Studio album by Gene Simmons
- Released: June 8, 2004
- Genre: Hard rock, heavy metal
- Length: 44:38
- Label: Sanctuary
- Producer: Gene Simmons

Gene Simmons chronology
| Gene Simmons (1978) | Asshole (2004) |  |

= Asshole (album) =

Asshole is the second solo studio album by Kiss's Gene Simmons and it was released in 2004 on Sanctuary Records. Its controversial title does not appear on the front cover. On the side of the CD case the title reads "***hole". "It's just another way of me saying, 'I don't care what anyone says about me," Simmons declared. "I'm preempting what people say and therefore diffusing the power of my detractors."

Professional ratings
Review scores
| Source | Rating |
| AllMusic | Star |
| Blender | Star |

==Background==
"Waiting for the Morning Light" co-written by Bob Dylan.

"Black Tongue" was based on an unfinished song of the same name composed by Frank Zappa.
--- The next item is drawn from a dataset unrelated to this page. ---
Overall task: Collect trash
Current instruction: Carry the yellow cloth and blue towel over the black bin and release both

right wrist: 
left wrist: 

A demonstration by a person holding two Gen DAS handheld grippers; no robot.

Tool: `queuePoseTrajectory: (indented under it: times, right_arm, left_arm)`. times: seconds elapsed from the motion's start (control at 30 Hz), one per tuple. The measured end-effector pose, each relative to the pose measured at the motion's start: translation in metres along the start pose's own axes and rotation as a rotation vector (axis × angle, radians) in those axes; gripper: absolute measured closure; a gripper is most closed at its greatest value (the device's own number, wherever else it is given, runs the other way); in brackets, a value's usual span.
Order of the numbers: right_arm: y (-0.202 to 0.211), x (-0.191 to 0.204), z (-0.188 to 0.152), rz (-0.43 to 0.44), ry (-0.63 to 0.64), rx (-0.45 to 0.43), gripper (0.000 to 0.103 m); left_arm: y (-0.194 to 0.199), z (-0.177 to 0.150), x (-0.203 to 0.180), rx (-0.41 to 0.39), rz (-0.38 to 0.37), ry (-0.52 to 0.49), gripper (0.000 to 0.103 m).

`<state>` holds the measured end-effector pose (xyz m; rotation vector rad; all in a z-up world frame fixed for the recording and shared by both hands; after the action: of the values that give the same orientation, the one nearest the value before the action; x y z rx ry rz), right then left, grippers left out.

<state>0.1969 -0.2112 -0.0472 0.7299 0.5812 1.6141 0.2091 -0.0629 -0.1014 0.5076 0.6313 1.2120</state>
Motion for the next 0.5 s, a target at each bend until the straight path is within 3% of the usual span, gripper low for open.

Simmons licensed a recording of Zappa playing the initial riff and built a new composition around it, with playing by Dweezil Zappa and backup vocals by Dweezil, Ahmet Zappa, Moon Zappa and Frank Zappa's widow, Gail.

Dave Navarro plays guitar on the Prodigy cover "Firestarter".

==Track listing==

- The Japanese edition featured two bonus tracks: Everybody Knows and You're My Reason For Living.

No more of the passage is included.